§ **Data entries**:
★ ★ ★ ★ ★
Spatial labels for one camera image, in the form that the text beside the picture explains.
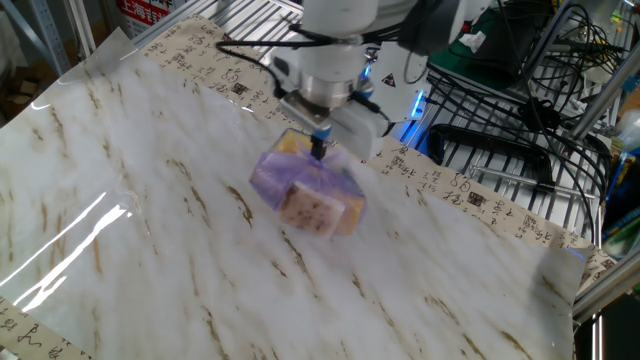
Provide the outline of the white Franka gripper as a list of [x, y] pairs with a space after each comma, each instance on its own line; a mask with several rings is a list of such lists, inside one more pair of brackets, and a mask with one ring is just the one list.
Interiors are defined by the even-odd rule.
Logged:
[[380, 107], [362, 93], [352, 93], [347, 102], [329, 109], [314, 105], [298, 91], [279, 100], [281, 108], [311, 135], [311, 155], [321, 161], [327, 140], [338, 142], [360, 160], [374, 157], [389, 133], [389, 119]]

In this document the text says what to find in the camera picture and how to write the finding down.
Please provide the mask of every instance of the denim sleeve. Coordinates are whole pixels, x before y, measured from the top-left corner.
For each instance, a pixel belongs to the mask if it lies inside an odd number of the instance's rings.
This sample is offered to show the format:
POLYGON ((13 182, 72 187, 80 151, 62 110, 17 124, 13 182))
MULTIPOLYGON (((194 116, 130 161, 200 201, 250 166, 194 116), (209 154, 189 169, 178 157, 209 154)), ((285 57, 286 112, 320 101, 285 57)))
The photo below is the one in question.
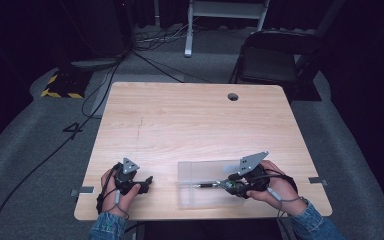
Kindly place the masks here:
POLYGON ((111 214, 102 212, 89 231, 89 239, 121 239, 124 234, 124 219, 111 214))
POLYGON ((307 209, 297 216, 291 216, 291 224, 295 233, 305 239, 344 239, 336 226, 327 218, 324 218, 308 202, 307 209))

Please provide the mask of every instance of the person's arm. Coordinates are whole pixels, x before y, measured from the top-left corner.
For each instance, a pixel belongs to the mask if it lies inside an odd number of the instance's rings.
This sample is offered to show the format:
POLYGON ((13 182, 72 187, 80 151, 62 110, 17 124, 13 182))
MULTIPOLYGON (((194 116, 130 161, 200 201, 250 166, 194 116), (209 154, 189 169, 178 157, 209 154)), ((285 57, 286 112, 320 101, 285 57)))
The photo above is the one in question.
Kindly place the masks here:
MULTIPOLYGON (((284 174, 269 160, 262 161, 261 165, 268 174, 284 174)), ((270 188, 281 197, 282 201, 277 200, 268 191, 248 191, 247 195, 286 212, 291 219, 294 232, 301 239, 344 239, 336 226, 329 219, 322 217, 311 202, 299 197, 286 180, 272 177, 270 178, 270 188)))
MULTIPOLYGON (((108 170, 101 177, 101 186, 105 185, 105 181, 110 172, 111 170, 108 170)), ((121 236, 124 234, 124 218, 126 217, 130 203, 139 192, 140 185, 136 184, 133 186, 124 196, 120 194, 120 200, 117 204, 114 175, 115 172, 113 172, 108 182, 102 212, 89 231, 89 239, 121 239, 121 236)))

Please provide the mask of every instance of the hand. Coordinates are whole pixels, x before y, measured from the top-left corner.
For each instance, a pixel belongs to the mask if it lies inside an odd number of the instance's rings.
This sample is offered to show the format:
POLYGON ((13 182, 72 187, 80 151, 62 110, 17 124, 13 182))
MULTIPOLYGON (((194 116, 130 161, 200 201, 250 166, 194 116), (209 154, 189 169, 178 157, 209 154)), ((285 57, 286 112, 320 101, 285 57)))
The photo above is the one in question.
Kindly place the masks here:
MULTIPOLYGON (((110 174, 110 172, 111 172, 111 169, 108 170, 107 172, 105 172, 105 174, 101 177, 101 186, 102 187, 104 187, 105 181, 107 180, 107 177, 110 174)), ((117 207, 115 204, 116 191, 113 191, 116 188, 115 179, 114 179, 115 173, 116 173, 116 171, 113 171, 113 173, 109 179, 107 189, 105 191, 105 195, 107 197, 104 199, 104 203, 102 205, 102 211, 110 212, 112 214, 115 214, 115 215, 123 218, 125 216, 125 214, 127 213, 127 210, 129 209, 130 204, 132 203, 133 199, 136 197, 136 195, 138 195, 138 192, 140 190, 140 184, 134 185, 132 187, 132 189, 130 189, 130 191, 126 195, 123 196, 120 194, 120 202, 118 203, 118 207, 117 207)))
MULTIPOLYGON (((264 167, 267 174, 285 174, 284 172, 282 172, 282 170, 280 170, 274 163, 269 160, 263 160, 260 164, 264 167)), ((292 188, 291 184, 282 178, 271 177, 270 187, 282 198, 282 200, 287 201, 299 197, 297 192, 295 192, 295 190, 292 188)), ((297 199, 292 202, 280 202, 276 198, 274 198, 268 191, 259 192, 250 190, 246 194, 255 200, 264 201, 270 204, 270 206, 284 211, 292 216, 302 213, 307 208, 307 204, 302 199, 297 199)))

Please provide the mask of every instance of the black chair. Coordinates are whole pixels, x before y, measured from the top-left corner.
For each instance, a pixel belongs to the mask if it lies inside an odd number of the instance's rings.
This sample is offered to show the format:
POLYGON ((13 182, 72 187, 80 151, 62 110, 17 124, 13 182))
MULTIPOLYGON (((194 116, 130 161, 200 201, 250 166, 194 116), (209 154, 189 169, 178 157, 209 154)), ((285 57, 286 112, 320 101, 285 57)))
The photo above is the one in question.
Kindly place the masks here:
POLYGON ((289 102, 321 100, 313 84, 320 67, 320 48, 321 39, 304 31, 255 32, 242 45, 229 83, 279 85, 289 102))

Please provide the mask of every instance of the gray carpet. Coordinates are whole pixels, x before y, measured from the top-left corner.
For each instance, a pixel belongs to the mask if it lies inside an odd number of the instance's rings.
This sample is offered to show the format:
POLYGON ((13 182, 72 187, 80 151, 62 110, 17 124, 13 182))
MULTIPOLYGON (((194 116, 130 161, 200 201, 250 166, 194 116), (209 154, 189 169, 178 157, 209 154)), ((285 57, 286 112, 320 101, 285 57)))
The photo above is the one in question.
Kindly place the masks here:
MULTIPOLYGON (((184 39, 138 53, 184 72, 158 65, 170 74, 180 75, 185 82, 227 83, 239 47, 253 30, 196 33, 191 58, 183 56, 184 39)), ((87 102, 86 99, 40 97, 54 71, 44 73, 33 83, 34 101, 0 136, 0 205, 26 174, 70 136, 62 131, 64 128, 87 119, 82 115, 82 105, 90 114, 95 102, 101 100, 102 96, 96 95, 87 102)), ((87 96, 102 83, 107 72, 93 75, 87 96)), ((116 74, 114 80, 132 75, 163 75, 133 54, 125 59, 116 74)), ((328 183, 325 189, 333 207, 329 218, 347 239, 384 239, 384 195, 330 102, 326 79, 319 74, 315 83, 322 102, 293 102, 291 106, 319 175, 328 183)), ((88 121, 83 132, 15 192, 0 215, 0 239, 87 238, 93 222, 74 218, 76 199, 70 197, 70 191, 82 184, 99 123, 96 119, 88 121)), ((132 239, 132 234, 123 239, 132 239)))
★ ★ ★ ★ ★
The total, and nothing more: how many lines in the entries contain "left"?

5